### ASSIGNED TASK:
Find "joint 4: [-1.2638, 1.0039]" and "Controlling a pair" in the records below. Copy the lines holding them and every line between, exactly, and no others.

### PROVIDED MATERIAL:
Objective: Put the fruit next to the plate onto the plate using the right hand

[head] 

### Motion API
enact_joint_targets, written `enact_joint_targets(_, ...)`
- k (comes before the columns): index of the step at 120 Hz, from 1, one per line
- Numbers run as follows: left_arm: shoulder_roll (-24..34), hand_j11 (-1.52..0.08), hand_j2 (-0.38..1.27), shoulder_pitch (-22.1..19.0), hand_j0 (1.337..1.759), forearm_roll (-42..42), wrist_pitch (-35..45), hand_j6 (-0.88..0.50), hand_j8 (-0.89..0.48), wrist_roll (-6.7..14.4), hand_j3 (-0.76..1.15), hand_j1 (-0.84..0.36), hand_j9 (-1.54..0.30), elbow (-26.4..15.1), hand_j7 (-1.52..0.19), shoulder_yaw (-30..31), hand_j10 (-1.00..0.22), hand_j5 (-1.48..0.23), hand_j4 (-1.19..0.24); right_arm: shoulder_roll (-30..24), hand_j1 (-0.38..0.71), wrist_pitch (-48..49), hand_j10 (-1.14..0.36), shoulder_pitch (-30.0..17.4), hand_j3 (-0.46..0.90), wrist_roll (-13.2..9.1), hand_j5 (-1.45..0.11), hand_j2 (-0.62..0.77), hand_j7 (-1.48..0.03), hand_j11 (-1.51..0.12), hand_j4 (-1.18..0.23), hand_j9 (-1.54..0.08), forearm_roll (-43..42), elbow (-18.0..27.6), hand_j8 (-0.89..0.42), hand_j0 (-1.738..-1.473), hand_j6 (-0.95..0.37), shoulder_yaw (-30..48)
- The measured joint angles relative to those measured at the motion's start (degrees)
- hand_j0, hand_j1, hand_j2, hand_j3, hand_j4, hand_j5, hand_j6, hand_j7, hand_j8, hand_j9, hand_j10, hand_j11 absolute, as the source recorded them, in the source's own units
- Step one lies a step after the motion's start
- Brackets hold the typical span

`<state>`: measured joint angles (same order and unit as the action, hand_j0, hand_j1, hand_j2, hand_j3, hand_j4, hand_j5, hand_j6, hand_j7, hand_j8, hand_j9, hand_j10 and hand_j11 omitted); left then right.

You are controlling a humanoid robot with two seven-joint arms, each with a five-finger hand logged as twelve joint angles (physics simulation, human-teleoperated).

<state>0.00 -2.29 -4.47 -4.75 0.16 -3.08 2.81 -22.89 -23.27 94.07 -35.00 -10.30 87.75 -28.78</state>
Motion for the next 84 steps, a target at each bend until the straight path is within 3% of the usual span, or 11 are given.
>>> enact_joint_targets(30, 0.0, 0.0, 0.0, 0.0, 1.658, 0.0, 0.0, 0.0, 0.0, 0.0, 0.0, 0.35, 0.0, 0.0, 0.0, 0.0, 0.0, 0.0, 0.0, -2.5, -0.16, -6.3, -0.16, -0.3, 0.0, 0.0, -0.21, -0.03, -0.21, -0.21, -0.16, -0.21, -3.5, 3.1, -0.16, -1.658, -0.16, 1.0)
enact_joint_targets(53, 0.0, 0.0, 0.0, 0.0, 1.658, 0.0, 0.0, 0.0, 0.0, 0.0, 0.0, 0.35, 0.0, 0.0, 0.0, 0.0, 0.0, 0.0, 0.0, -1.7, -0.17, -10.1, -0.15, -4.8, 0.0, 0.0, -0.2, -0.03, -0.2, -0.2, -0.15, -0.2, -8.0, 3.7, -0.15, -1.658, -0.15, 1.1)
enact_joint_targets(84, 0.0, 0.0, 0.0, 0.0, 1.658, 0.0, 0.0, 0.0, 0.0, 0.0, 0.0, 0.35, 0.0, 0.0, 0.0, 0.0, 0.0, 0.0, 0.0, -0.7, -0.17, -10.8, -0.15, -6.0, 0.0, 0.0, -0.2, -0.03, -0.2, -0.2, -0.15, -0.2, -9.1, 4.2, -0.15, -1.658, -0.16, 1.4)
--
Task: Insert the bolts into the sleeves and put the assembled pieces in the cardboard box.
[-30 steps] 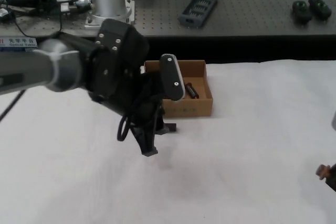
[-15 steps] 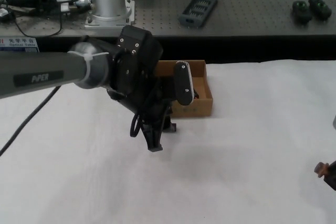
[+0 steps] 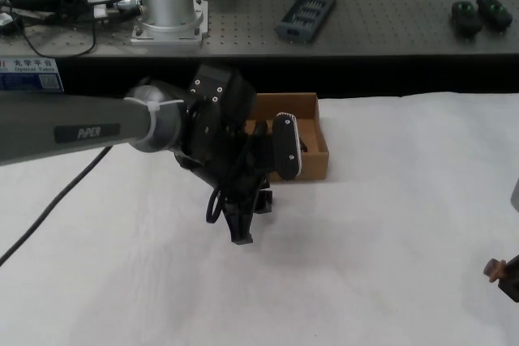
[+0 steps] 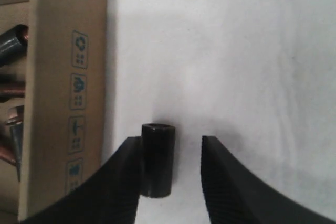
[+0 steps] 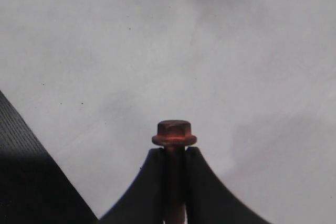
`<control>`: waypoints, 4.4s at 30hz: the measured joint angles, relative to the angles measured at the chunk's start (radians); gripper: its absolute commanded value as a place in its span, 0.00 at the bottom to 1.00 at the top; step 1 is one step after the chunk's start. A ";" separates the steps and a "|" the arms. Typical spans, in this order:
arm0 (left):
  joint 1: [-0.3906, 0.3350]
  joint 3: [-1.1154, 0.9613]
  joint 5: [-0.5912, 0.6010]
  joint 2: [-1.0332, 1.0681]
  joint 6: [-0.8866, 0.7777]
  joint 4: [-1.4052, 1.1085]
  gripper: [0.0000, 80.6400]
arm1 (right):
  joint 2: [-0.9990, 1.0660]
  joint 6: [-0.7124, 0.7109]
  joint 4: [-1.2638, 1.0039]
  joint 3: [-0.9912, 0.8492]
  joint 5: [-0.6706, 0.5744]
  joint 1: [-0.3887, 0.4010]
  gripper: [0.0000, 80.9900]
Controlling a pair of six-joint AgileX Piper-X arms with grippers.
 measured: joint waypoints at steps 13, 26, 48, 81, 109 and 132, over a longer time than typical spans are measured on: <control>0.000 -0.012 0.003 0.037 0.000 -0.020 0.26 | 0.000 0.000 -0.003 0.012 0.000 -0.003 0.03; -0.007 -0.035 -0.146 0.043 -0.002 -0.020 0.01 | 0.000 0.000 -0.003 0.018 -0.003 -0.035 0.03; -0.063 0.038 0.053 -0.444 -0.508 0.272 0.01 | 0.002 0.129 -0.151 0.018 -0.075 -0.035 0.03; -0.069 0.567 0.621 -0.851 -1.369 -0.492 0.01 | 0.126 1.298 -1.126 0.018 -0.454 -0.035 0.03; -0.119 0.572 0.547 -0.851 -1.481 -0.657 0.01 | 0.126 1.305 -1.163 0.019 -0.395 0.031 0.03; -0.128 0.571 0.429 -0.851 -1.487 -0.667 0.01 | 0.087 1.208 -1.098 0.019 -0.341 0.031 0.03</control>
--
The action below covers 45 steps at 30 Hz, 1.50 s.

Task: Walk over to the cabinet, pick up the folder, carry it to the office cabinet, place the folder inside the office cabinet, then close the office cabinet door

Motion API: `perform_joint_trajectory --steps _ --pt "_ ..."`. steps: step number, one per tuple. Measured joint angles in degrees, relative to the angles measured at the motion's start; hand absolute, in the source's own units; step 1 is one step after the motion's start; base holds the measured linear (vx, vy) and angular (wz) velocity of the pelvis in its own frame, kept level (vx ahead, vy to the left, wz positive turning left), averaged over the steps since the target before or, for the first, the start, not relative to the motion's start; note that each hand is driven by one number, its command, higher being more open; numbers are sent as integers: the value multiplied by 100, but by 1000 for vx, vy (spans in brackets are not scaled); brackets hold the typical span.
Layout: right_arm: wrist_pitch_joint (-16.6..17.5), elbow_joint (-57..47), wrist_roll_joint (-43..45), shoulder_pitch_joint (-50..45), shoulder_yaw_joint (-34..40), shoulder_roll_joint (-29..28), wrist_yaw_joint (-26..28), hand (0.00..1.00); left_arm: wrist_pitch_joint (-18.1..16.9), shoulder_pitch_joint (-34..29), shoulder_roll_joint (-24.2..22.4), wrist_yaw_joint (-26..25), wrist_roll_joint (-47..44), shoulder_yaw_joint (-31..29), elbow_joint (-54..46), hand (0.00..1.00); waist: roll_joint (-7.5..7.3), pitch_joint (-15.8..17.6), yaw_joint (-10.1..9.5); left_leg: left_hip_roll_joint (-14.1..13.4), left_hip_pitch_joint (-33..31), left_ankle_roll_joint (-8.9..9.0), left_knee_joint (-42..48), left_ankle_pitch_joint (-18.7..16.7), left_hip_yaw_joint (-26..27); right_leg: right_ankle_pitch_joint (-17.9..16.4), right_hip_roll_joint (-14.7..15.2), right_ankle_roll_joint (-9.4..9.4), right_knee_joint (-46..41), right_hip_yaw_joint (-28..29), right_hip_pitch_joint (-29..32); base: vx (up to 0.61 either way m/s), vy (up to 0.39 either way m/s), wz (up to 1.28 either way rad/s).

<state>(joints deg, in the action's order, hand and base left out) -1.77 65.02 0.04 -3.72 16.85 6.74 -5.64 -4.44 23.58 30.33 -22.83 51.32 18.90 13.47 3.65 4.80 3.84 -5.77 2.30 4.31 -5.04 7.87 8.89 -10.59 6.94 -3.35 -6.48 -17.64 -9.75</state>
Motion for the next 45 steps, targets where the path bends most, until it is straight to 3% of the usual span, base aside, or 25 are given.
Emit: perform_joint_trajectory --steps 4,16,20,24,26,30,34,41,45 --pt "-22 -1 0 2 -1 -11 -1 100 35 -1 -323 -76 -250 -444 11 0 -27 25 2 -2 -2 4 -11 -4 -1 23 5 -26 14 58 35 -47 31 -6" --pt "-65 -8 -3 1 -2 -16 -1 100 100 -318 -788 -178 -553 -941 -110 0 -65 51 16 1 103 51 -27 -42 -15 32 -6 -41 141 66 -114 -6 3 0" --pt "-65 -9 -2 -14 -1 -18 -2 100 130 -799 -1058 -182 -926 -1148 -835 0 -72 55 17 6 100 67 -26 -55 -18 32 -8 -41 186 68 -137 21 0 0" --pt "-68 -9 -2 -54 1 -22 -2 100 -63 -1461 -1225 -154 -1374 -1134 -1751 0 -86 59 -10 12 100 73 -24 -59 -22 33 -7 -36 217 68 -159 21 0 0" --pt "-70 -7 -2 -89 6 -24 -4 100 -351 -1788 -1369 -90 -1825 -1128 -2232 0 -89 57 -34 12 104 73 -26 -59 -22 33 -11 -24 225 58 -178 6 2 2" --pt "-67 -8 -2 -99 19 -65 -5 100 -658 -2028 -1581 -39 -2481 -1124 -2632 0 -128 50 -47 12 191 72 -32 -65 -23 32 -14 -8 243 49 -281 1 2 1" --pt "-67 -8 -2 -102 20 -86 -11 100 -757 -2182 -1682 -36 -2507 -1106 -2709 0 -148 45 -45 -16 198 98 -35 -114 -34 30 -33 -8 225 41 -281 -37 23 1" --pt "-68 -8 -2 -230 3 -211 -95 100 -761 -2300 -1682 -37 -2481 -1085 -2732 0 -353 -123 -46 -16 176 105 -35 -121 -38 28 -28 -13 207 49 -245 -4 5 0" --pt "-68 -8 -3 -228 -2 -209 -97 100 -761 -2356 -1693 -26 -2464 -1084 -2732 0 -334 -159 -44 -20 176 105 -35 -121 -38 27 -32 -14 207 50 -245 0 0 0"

### EXERCISE RESPONSE:
  joint 4: [-1.2638, 1.0039]
  joint 3: [-0.9912, 0.8492]
  joint 5: [-0.6706, 0.5744]
  joint 1: [-0.3887, 0.4010]
  gripper: [0.0000, 80.9900]
Controlling a pair of six-joint AgileX Piper-X arms with grippers.

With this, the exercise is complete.